# [What the task requires]
Where in the records does the word "frame" occur? Copy each line in which it does.

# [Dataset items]

########

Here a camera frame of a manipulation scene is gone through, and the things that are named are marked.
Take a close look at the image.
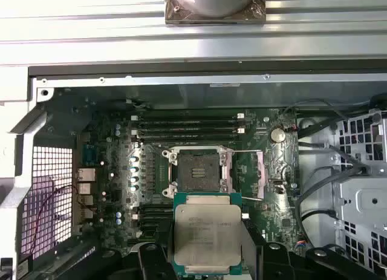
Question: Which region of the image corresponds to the metal socket cover frame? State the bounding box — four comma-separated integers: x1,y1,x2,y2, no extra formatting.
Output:
225,149,268,201

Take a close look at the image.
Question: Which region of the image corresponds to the silver coin cell battery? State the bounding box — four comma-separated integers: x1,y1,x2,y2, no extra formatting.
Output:
269,126,287,143

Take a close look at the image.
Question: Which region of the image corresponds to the silver CPU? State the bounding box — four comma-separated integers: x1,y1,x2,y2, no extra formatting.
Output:
173,191,244,276

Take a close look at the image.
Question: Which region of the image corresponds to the black cable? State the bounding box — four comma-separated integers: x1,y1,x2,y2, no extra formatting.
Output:
298,207,337,253

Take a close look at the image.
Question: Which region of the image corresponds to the green motherboard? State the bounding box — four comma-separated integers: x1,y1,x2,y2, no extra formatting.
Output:
72,106,302,262

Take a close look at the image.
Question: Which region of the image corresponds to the grey flat cable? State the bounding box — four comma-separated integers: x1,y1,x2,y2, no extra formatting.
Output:
327,143,369,174

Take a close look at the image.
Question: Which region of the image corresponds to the CPU socket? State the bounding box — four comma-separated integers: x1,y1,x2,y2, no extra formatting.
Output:
161,146,234,200

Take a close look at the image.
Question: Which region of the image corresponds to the thin black wire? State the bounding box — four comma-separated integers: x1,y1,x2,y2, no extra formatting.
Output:
280,98,372,113

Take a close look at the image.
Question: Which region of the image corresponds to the thin wire locking lever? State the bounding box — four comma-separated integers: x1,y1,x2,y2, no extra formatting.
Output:
141,142,226,150

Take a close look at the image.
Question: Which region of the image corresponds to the black RAM slot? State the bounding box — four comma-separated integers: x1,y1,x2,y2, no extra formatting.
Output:
137,127,246,135
137,119,240,128
137,219,175,227
137,227,174,235
137,203,175,211
137,134,240,143
132,211,175,219
137,111,246,120

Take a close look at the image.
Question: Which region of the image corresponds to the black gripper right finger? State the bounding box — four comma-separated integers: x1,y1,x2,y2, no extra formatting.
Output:
241,222,387,280

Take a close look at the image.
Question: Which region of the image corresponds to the black and silver PC case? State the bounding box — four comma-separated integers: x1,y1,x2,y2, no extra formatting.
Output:
0,60,387,280

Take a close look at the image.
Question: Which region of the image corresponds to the silver perforated drive cage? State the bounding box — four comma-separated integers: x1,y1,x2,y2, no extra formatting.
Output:
332,109,387,280

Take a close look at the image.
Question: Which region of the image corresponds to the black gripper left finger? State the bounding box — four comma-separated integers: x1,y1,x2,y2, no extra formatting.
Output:
90,243,175,280

########

# [Answer for this exercise]
Here a camera frame of a manipulation scene is gone through, and the things that are named are marked.
Question: Which region of the image corresponds to the metal socket cover frame? State the bounding box — four comma-separated integers: x1,y1,x2,y2, no extra formatting.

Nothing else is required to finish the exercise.